Home Uncategorized Kolombia menderita pertumbuhan rendah 2024 karena sektor energi tertinggal

Kolombia menderita pertumbuhan rendah 2024 karena sektor energi tertinggal

1


Konten artikel

(Bloomberg) – Kolombia menderita satu tahun lagi pertumbuhan ekonomi yang lemah karena sektor minyak, gas dan batubara dikontrak sementara kebijakan moneter yang ketat menahan manufaktur.

Konten artikel

Produk domestik bruto diperluas 1,7% pada tahun 2024 dari tahun sebelumnya, yang dibandingkan dengan perkiraan median 1,8% oleh analis yang disurvei oleh Bloomberg.
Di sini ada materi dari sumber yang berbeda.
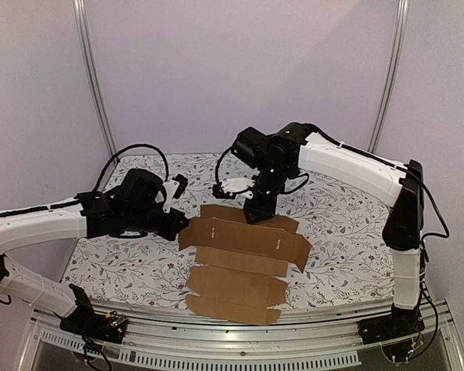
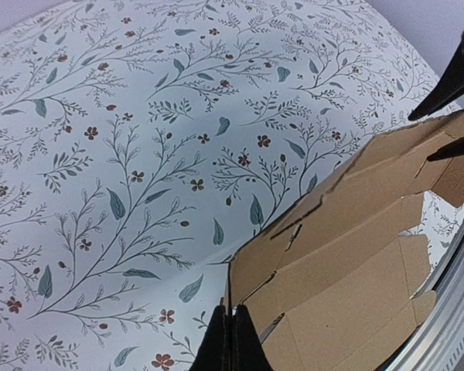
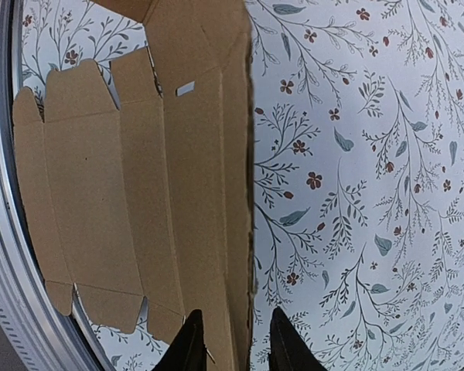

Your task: Fold the paper box

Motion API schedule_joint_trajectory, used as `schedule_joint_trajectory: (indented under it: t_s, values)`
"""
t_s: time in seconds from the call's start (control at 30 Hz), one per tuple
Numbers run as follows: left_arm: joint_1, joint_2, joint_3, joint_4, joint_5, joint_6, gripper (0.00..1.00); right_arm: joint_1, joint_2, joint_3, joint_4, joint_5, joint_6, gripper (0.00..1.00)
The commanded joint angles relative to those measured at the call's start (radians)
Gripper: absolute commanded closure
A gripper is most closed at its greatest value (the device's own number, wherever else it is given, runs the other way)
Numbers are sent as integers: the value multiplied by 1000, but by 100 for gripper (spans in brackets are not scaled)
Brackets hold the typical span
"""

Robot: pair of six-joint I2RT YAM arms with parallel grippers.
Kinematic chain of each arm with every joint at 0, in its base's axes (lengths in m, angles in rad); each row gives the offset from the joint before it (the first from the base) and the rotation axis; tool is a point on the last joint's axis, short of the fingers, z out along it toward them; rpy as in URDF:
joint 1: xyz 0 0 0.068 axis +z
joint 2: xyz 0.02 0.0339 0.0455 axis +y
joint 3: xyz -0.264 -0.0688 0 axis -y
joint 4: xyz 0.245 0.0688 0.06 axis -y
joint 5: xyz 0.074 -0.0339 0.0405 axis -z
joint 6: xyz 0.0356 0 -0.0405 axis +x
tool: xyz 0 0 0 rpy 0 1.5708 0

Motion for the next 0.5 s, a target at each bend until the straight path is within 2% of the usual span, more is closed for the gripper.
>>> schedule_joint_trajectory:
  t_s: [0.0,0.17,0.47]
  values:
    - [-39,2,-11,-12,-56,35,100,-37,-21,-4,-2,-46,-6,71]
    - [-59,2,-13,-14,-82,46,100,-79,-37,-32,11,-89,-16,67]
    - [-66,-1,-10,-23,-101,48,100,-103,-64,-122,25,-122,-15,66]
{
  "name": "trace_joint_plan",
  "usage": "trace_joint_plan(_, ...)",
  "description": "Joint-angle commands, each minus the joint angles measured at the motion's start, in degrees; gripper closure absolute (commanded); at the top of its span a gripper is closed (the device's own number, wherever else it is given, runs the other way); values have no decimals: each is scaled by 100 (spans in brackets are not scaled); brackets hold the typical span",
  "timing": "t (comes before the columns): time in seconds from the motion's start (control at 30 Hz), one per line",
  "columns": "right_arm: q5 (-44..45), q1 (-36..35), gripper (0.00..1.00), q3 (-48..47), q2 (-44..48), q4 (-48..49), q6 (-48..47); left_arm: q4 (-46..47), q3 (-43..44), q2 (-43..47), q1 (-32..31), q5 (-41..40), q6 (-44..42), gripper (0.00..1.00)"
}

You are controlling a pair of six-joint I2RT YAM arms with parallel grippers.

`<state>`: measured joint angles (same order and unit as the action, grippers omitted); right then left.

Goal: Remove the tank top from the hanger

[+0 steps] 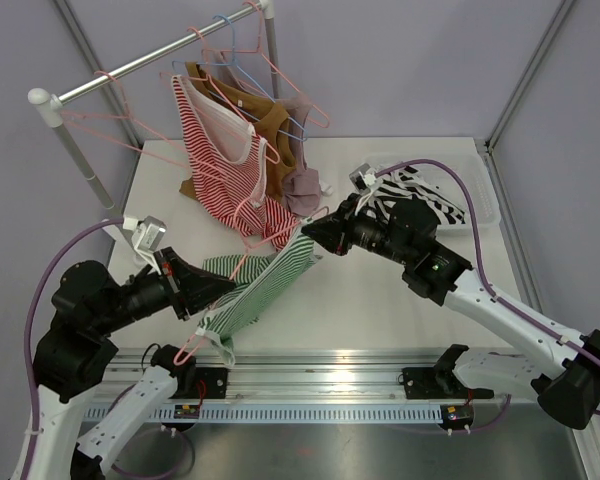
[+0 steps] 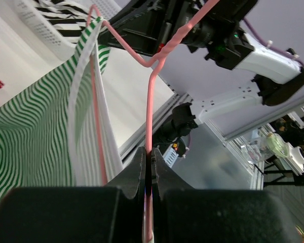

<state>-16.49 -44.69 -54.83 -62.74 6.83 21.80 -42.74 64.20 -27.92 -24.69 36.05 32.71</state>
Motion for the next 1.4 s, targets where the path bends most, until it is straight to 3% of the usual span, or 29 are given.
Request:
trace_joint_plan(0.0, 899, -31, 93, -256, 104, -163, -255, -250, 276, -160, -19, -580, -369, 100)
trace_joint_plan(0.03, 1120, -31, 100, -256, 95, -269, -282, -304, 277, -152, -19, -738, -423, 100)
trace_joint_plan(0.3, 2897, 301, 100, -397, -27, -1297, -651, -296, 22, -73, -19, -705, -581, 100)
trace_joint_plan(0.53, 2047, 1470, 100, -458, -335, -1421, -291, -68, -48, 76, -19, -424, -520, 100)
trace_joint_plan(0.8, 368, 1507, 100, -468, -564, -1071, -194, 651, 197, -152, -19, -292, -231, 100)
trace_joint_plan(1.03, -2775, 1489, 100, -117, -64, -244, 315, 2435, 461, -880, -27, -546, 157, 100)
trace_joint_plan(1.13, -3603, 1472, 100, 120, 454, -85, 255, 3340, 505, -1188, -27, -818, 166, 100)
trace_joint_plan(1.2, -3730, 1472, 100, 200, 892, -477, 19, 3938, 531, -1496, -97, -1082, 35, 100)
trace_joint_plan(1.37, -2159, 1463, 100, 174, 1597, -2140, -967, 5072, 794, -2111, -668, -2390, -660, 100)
Meski begitu, itu lebih baik daripada ekspansi 0,7% tahun sebelumnya.

Konten artikel

Output naik 2,3% pada kuartal keempat dari tahun sebelumnya.
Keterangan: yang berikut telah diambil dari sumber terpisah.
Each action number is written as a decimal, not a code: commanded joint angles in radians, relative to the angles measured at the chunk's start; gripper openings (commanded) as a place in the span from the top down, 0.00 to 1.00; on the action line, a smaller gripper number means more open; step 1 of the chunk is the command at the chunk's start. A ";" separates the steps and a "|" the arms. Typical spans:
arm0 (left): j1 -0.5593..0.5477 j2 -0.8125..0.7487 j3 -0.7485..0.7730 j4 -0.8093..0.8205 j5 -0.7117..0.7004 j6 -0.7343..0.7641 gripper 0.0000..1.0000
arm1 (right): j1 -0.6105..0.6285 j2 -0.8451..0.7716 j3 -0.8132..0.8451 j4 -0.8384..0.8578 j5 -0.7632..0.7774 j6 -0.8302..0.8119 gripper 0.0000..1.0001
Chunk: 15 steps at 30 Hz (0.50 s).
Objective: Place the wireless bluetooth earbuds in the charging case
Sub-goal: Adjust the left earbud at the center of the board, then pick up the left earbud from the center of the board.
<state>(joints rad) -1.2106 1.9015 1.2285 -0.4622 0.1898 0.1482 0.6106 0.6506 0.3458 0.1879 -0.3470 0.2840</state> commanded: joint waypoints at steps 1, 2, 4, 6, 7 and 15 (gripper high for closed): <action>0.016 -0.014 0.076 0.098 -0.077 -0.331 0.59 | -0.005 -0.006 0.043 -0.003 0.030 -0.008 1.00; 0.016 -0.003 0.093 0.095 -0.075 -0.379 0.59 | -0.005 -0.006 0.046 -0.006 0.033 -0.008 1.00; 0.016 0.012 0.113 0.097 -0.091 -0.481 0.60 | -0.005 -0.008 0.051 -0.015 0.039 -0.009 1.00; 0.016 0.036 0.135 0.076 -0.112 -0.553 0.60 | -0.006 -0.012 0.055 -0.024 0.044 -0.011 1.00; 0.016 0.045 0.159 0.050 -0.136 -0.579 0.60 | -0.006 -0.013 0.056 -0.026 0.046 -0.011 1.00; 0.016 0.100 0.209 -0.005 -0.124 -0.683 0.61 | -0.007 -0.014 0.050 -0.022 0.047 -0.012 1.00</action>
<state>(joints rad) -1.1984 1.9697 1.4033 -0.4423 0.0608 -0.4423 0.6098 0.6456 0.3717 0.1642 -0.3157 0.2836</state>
Presiden Gustavo Petro terpilih pada tahun 2022 berjanji untuk secara bertahap menghapus minyak dan batubara, dua ekspor terbesar di negara itu. Sejak ia menjabat, ia telah menolak untuk mengeluarkan lisensi eksplorasi minyak baru.
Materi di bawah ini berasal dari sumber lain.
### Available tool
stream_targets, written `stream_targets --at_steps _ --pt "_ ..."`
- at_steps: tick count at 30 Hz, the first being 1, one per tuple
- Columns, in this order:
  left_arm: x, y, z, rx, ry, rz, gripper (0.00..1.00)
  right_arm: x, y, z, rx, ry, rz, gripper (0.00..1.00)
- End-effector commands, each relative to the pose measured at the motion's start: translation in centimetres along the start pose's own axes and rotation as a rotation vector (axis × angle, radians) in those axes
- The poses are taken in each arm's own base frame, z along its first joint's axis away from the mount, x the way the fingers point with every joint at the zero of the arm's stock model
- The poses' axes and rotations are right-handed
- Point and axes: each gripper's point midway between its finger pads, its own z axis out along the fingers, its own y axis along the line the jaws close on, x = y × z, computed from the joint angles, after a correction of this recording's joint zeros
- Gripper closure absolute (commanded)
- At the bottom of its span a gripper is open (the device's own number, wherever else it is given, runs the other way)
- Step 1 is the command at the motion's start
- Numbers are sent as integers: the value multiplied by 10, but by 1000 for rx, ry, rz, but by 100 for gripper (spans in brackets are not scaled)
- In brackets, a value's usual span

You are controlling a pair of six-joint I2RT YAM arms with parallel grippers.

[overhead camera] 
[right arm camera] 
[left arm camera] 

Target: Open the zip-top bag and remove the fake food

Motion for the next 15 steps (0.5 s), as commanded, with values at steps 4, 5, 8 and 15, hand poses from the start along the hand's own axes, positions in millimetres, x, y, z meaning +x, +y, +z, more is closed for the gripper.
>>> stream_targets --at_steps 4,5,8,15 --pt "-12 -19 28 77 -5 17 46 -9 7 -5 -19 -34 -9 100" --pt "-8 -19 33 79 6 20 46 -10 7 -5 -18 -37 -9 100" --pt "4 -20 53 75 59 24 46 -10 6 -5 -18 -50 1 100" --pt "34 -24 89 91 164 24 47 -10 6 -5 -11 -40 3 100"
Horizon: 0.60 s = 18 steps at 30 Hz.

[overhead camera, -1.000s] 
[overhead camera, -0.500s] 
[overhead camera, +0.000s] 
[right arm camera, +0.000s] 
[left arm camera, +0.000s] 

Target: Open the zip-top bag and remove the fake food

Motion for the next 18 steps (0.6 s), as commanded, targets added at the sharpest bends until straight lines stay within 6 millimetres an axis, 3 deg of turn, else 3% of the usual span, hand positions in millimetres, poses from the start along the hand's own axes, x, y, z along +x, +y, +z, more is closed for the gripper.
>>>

Bank sentral telah menentang tekanan dari Petro, kementerian keuangan dan lobi perbankan untuk memangkas suku bunga lebih cepat untuk menghidupkan kembali pertumbuhan ekonomi. Namun, hal itu mungkin berubah, ketika dua anggota dewan baru yang ditunjuk oleh Petro bergabung dengan dewan pada bulan Maret, berpotensi mengarah ke sikap yang lebih dovish.

Para pembuat kebijakan menghentikan siklus pelonggaran mereka bulan lalu karena kekhawatiran bahwa inflasi tidak cukup dingin.

Kementerian Keuangan memperkirakan bahwa ekonomi akan berkembang 2,6% tahun ini. Bulan lalu, ekonomi secara sempit menghindari kejutan yang menghancurkan ketika Presiden AS Donald Trump mengancam akan mengenakan tarif 25% pada Kolombia dalam perselisihan migrasi.